Heister-Neumann: Dilemma zwischen Verletzung von Dienstgeheimnissen und Informationsbedürfnis der Presse auflösen
HANNOVER. "Ich bin der Auffassung, dass im sensiblen Bereich von verfassungsrechtlich geschützter Pressefreiheit und Strafverfolgungsmaßnahmen Zweifel bei der Frage, ob Ermittlungen durchzuführen sind, zugunsten der Pressefreiheit ausgehen müssen". Mit diesen Worten reagierte Justizministerin Elisabeth Heister-Neumann auf die heutige Berichterstattung in der "Hannoverschen Allgemeinen Zeitung" und der "Neuen Presse" über Ermittlungsmaßnahmen gegen zwei Polizeibeamte der Polizeiinspektion Wolfsburg und zwei Journalisten der "Wolfsburger Allgemeinen Zeitung". "Bewusst ist mir aber auch die eindeutige gesetzliche Pflicht der Strafverfolgungsbehörden, Straftaten zu ermitteln. Polizei und Staatsanwaltschaft haben nicht die Möglichkeit, Verfahren nach Belieben einzuleiten oder einzustellen", erklärte die Justizministerin mit Blick auf die durchgeführte Abfrage von Telefonverbindungsdaten, bei der keine Gesprächsinhalte abgehört wurden. Es wurden lediglich die Zeiten ermittelt, wann und von welchem Telefonanschluss telefoniert worden war.

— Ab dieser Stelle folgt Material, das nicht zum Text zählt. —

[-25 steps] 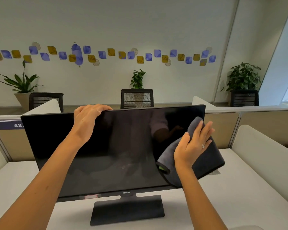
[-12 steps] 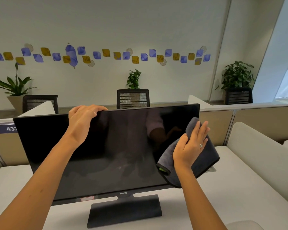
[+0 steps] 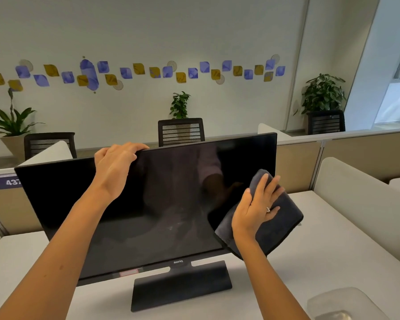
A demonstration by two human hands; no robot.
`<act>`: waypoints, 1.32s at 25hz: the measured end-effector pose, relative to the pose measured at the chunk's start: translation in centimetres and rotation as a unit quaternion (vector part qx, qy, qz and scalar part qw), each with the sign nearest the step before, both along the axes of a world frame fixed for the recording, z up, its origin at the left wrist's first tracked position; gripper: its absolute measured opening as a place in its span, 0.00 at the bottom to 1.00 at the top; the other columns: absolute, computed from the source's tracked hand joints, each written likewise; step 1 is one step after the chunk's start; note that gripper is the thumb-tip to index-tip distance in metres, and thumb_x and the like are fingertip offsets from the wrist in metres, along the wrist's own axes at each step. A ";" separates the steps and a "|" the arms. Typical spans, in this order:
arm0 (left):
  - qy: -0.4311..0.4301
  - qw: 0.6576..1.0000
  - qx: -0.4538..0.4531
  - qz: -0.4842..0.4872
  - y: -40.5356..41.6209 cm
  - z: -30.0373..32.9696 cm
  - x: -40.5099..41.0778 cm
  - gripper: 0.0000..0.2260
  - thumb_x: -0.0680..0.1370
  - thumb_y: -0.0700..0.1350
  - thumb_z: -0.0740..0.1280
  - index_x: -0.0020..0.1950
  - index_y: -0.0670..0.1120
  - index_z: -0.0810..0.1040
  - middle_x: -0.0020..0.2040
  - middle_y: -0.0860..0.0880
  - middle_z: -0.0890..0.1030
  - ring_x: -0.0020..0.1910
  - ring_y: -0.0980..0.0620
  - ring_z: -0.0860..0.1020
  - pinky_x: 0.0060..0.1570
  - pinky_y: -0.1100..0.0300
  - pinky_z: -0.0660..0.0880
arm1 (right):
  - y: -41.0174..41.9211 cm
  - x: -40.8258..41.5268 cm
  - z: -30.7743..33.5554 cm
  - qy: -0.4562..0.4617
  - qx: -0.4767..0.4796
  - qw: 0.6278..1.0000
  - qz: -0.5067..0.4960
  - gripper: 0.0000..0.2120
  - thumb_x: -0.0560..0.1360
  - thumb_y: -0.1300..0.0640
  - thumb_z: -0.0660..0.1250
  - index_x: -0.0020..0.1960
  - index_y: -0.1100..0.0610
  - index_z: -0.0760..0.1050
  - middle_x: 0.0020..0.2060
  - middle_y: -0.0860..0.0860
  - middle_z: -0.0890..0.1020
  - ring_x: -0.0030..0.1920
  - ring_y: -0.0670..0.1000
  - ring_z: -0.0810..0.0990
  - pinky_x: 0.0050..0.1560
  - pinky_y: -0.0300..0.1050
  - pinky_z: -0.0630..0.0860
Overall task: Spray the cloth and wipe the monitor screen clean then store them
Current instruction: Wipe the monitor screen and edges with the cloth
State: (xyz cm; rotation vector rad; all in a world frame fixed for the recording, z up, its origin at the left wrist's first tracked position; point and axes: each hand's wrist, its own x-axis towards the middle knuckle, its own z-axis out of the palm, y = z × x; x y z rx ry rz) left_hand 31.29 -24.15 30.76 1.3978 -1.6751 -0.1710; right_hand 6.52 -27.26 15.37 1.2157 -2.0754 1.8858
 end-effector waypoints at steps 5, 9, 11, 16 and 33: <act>-0.046 0.999 -0.006 0.007 -0.2 -0.1 0.1 0.21 0.72 0.46 0.45 0.52 0.58 0.74 0.47 0.60 0.73 0.46 0.65 0.58 0.61 0.54 0.53 | 0.5 7.6 1.8 0.126 -0.030 0.988 0.081 0.27 0.77 0.50 0.53 0.76 0.48 0.53 0.76 0.50 0.50 0.77 0.56 0.45 0.69 0.68 0.44; -0.092 0.995 -0.011 0.020 -0.6 -0.2 0.2 0.25 0.72 0.46 0.44 0.58 0.55 0.76 0.53 0.56 0.75 0.51 0.63 0.59 0.61 0.55 0.53 | 1.3 12.8 -0.9 0.229 -0.035 0.965 0.123 0.29 0.77 0.50 0.55 0.76 0.45 0.51 0.77 0.49 0.49 0.77 0.57 0.46 0.70 0.66 0.39; -0.092 0.995 -0.017 0.024 -0.7 -0.4 0.3 0.25 0.73 0.46 0.44 0.60 0.54 0.76 0.52 0.56 0.74 0.49 0.64 0.58 0.60 0.55 0.53 | 1.8 13.5 -3.5 0.322 -0.031 0.937 0.133 0.31 0.76 0.51 0.58 0.76 0.46 0.51 0.77 0.50 0.50 0.77 0.58 0.48 0.70 0.68 0.43; -0.080 0.997 -0.015 0.020 -0.7 -0.4 0.3 0.23 0.72 0.45 0.45 0.56 0.57 0.76 0.47 0.59 0.73 0.44 0.65 0.57 0.57 0.56 0.53 | 2.2 9.4 -6.9 0.426 -0.009 0.896 0.124 0.36 0.71 0.48 0.64 0.76 0.45 0.54 0.77 0.49 0.51 0.77 0.54 0.50 0.70 0.67 0.48; -0.089 0.996 -0.015 0.011 -0.6 -0.3 0.4 0.24 0.72 0.45 0.45 0.58 0.55 0.76 0.49 0.56 0.73 0.47 0.64 0.58 0.59 0.56 0.53 | -1.2 3.7 5.3 0.206 -0.078 0.975 0.030 0.27 0.78 0.50 0.54 0.76 0.51 0.54 0.76 0.58 0.56 0.76 0.58 0.48 0.72 0.66 0.47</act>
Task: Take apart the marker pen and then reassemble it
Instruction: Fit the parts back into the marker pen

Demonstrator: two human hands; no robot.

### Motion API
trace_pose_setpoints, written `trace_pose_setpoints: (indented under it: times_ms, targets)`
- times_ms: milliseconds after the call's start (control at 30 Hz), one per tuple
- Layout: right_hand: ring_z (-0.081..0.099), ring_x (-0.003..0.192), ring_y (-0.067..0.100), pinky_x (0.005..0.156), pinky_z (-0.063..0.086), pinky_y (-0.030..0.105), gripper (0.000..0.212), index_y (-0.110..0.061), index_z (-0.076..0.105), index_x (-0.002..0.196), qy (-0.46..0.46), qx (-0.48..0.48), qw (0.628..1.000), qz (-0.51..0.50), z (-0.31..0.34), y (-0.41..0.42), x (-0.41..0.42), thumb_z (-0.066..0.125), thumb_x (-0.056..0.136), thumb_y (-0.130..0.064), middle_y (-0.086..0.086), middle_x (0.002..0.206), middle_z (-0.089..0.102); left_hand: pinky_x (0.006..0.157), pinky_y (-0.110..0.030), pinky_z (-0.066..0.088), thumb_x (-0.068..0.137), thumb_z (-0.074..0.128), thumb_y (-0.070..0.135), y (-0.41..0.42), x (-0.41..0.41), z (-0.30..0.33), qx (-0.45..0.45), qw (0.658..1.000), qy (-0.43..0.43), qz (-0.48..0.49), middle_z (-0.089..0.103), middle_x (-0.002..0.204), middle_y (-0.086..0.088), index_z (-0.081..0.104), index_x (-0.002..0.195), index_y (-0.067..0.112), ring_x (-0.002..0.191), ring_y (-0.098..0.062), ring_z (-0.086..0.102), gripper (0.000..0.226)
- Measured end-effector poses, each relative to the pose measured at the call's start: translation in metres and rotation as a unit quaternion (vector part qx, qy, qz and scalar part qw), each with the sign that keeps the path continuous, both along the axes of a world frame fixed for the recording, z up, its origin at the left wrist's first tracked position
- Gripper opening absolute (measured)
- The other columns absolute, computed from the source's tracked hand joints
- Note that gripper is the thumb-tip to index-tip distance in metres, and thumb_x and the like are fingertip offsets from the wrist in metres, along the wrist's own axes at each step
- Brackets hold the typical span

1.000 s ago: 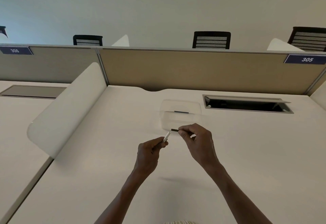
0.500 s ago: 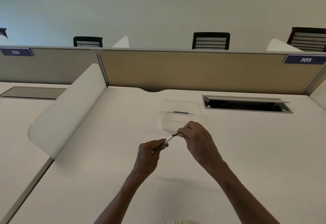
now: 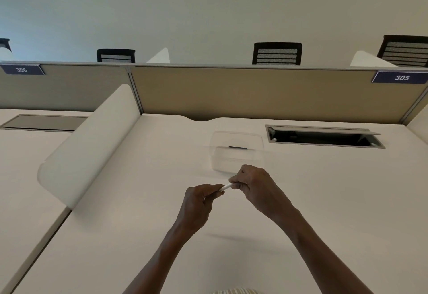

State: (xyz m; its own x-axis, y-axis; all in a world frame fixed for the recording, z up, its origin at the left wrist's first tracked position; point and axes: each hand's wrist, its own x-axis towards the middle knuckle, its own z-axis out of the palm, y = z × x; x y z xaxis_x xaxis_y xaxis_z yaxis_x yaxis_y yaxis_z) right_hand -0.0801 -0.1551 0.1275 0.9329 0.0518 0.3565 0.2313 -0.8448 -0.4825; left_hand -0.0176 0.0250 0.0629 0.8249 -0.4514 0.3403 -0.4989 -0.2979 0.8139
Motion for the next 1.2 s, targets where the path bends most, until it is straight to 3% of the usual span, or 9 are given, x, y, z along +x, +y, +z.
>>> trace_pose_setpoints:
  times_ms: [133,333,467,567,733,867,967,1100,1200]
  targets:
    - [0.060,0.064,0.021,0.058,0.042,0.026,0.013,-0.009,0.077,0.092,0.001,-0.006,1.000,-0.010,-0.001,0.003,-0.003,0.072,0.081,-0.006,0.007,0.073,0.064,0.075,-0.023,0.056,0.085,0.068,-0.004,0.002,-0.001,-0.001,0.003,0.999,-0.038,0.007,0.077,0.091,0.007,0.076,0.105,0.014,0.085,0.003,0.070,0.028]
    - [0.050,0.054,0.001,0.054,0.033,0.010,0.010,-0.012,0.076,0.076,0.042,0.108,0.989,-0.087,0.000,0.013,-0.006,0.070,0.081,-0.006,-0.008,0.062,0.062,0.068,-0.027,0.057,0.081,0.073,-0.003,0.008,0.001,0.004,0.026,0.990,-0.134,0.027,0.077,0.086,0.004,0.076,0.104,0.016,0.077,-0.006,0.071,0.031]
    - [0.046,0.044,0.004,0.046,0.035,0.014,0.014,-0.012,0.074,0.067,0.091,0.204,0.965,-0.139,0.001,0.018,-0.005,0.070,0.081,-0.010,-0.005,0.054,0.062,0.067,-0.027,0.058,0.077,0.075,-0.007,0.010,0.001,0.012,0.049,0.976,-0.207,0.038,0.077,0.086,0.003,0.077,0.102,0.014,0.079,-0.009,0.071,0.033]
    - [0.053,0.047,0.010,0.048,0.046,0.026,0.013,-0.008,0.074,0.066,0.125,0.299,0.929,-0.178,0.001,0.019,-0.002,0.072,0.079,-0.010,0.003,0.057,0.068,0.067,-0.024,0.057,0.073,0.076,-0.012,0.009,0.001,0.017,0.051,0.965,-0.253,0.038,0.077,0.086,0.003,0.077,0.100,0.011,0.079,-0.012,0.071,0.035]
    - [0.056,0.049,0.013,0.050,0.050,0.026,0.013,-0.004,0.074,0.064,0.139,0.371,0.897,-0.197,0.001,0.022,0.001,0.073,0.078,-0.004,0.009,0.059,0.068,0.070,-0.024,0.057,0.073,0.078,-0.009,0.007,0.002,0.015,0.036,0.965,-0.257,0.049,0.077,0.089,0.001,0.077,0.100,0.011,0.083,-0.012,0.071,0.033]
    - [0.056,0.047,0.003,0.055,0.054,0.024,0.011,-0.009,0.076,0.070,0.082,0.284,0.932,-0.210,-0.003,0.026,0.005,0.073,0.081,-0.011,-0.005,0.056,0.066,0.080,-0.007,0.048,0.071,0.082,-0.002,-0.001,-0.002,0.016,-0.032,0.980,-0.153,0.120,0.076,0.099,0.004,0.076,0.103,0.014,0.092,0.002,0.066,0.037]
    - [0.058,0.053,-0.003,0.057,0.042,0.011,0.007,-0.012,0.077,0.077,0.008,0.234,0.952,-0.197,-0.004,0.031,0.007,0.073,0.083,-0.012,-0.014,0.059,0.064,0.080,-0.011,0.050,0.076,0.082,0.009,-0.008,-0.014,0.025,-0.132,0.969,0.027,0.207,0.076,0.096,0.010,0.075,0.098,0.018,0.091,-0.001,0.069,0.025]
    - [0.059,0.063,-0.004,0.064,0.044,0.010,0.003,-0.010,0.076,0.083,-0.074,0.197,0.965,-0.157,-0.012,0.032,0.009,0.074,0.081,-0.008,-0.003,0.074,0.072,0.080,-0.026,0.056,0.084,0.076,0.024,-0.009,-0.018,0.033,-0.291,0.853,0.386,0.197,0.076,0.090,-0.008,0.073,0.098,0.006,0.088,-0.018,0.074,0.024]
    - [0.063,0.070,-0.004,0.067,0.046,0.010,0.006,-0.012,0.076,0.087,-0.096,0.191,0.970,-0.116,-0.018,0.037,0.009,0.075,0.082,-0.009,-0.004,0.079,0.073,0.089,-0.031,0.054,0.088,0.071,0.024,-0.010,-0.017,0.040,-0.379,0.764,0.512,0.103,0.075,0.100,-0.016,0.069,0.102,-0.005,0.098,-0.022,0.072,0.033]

"Das Bundesverfassungsgericht hat hier anlässlich ähnlicher Fälle eindeutige Vorgaben gemacht. Danach sind unsere Strafverfolgungsbehörden nach dem Legalitätsprinzip verpflichtet, auch gegen Journalisten zu ermitteln, wenn der Verdacht besteht, dass diese sich im Rahmen ihrer journalistischen Tätigkeit nicht an die Gesetze halten", erklärte Justizministerin Heister-Neumann. "Dass sich die Ermittler der Bedeutung des Eingriffs bewusst waren und entsprechend verhalten vorgegangen sind, zeigt der Umstand, dass eben nicht abgehört worden ist, sondern allein auf die bloßen Verbindungsdaten zurückgegriffen wurde", so Heister-Neumann weiter.
"Wir sollten uns für die Zukunft überlegen, wie wir das Dilemma zwischen strafbarer Verletzung von Dienstgeheimnissen und legitimem Anspruch der Presse auf Informationen auflösen. Ohne dass sich der Gesetzgeber hier zu einzelnen Tatbeständen im Strafgesetzbuch eindeutiger im Sinne der Pressefreiheit äußert, wird es nicht gehen", erklärte Heister-Neumann.
Aufgrund eines richterlichen Beschlusses war im Oktober 2003 überprüft worden, ob Journalisten mit Polizeibeamten telefoniert hatten. Der Verdacht einer Straftat des Verrats von Dienstgeheimnissen gegen die Polizeibeamten bzw. der Anstiftung dazu stand dabei im Raum.